* _EXERCISE DETAILS_
Write the listing out once more, identical to the original but without pictures.

* _SOURCE MATERIAL_
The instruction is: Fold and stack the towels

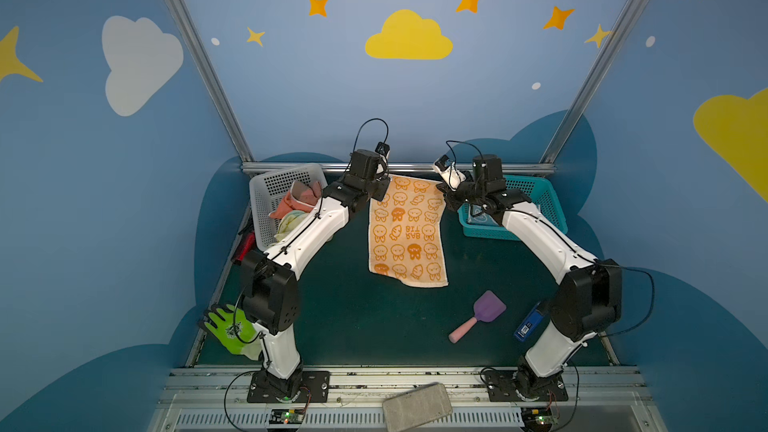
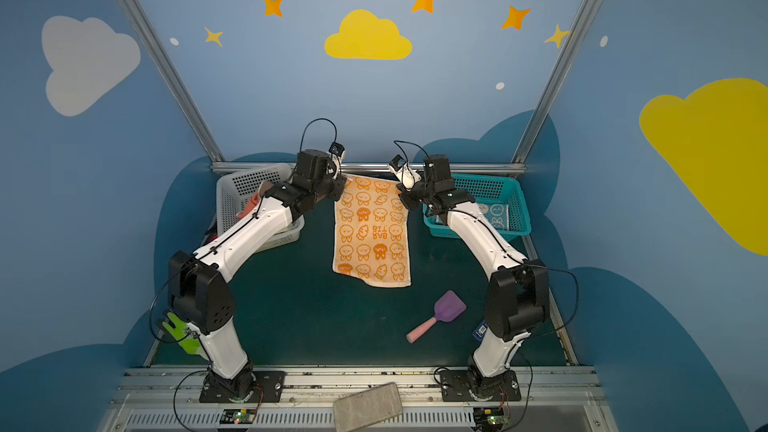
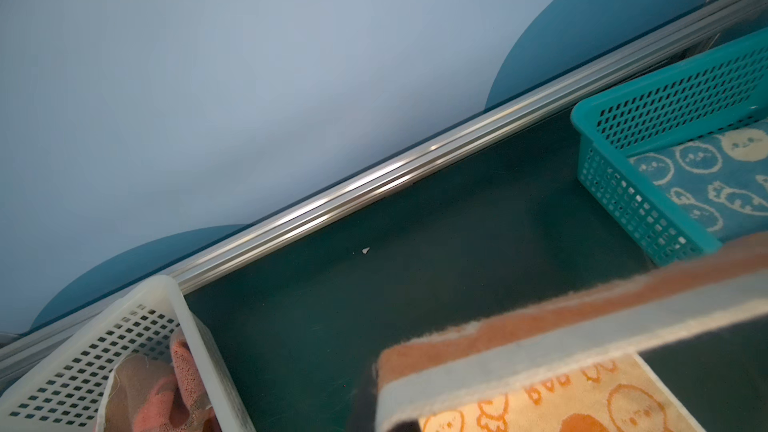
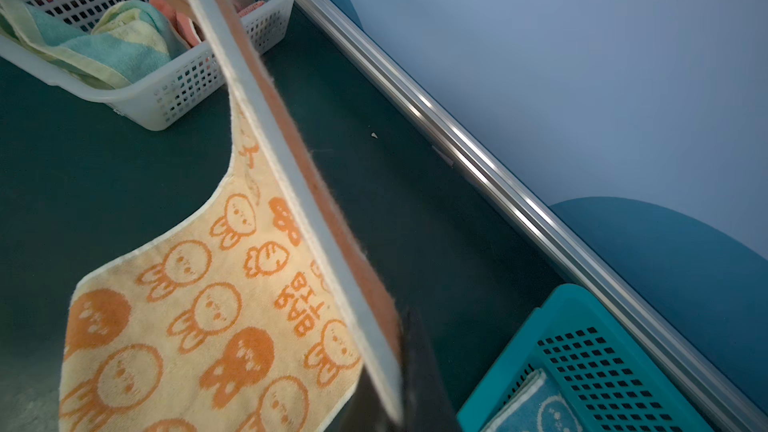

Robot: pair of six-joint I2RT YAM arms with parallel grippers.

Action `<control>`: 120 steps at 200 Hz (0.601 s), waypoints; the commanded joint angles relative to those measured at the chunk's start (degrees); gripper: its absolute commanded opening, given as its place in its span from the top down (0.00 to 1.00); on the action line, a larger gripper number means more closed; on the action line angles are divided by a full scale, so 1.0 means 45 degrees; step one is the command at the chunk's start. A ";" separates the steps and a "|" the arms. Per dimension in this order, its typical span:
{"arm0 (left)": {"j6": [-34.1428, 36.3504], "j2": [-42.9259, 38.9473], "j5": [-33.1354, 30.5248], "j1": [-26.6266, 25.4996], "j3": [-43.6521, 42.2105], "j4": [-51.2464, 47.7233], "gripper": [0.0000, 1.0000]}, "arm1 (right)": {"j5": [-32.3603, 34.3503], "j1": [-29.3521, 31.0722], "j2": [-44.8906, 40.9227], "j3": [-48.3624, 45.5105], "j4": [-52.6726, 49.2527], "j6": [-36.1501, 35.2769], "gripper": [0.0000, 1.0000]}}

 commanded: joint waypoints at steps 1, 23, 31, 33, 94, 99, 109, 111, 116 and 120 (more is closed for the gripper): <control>-0.0490 -0.0895 -0.1098 0.0482 0.0302 -0.0040 0.96 | 0.0273 -0.0422 -0.1085 0.0077 0.0288 0.0373 1.00; -0.0566 -0.2194 -0.0158 0.0457 -0.0426 0.0268 0.96 | 0.0003 -0.0298 -0.2136 -0.0152 -0.0055 0.0300 1.00; -0.0624 -0.2769 0.0260 0.0446 -0.0780 0.0397 0.96 | -0.0201 -0.0252 -0.2542 -0.0266 -0.0177 0.0205 1.00; -0.0651 -0.2892 0.0358 0.0446 -0.0889 0.0439 0.96 | -0.0247 -0.0219 -0.2643 -0.0273 -0.0227 0.0189 1.00; -0.0391 -0.7620 0.3537 -0.0100 -0.2881 -0.0279 0.96 | -0.2147 0.0556 -0.5802 -0.0873 -0.1695 -0.0331 1.00; -0.0347 -0.8026 0.3640 -0.0221 -0.3085 -0.0301 0.96 | -0.2318 0.0631 -0.6086 -0.0954 -0.1677 -0.0248 1.00; -0.0276 -0.8899 0.3929 -0.0428 -0.3511 -0.0321 0.96 | -0.2750 0.0740 -0.6656 -0.1226 -0.1605 -0.0057 1.00; -0.0276 -0.9034 0.4000 -0.0461 -0.3588 -0.0307 0.96 | -0.2808 0.0776 -0.6767 -0.1260 -0.1590 0.0006 1.00; -0.0310 -0.9476 0.4145 -0.0552 -0.3782 -0.0269 0.96 | -0.2952 0.0840 -0.7031 -0.1353 -0.1533 0.0147 1.00; -0.0360 -0.9793 0.4233 -0.0614 -0.3943 -0.0211 0.96 | -0.3111 0.0885 -0.7232 -0.1418 -0.1524 0.0205 1.00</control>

* _TASK RESPONSE_
The instruction is: Fold and stack the towels


Robot: pair of six-joint I2RT YAM arms with parallel grippers.

Action `<control>`: 120 steps at 200 Hz (0.601 s), waypoints; the commanded joint angles relative to those measured at the chunk's start (degrees); gripper: its absolute commanded opening, given as its place in its span from the top down (0.00 to 1.00); on the action line, a larger gripper number means more closed; on the action line angles are divided by a full scale, so 1.0 means 45 degrees; step one is the command at the chunk's start. A ";" separates the steps and a "|" the arms. Per dimension in this order, its typical span:
{"arm0 (left)": {"j6": [-34.1428, 36.3504], "j2": [-42.9259, 38.9473], "j5": [-33.1354, 30.5248], "j1": [-26.6266, 25.4996], "j3": [-43.6521, 42.2105], "j4": [-51.2464, 47.7233], "gripper": [0.0000, 1.0000]}, "arm1 (right)": {"j5": [-32.3603, 34.3503], "j1": [-29.3521, 31.0722], "j2": [-44.8906, 40.9227], "j3": [-48.3624, 45.5105], "j4": [-52.6726, 49.2527], "j6": [-36.1501, 35.2769], "gripper": [0.0000, 1.0000]}}

 commanded: joint waypoints at steps 1, 23, 31, 33, 94, 99, 109, 111, 116 and 120 (more is closed for the gripper): <control>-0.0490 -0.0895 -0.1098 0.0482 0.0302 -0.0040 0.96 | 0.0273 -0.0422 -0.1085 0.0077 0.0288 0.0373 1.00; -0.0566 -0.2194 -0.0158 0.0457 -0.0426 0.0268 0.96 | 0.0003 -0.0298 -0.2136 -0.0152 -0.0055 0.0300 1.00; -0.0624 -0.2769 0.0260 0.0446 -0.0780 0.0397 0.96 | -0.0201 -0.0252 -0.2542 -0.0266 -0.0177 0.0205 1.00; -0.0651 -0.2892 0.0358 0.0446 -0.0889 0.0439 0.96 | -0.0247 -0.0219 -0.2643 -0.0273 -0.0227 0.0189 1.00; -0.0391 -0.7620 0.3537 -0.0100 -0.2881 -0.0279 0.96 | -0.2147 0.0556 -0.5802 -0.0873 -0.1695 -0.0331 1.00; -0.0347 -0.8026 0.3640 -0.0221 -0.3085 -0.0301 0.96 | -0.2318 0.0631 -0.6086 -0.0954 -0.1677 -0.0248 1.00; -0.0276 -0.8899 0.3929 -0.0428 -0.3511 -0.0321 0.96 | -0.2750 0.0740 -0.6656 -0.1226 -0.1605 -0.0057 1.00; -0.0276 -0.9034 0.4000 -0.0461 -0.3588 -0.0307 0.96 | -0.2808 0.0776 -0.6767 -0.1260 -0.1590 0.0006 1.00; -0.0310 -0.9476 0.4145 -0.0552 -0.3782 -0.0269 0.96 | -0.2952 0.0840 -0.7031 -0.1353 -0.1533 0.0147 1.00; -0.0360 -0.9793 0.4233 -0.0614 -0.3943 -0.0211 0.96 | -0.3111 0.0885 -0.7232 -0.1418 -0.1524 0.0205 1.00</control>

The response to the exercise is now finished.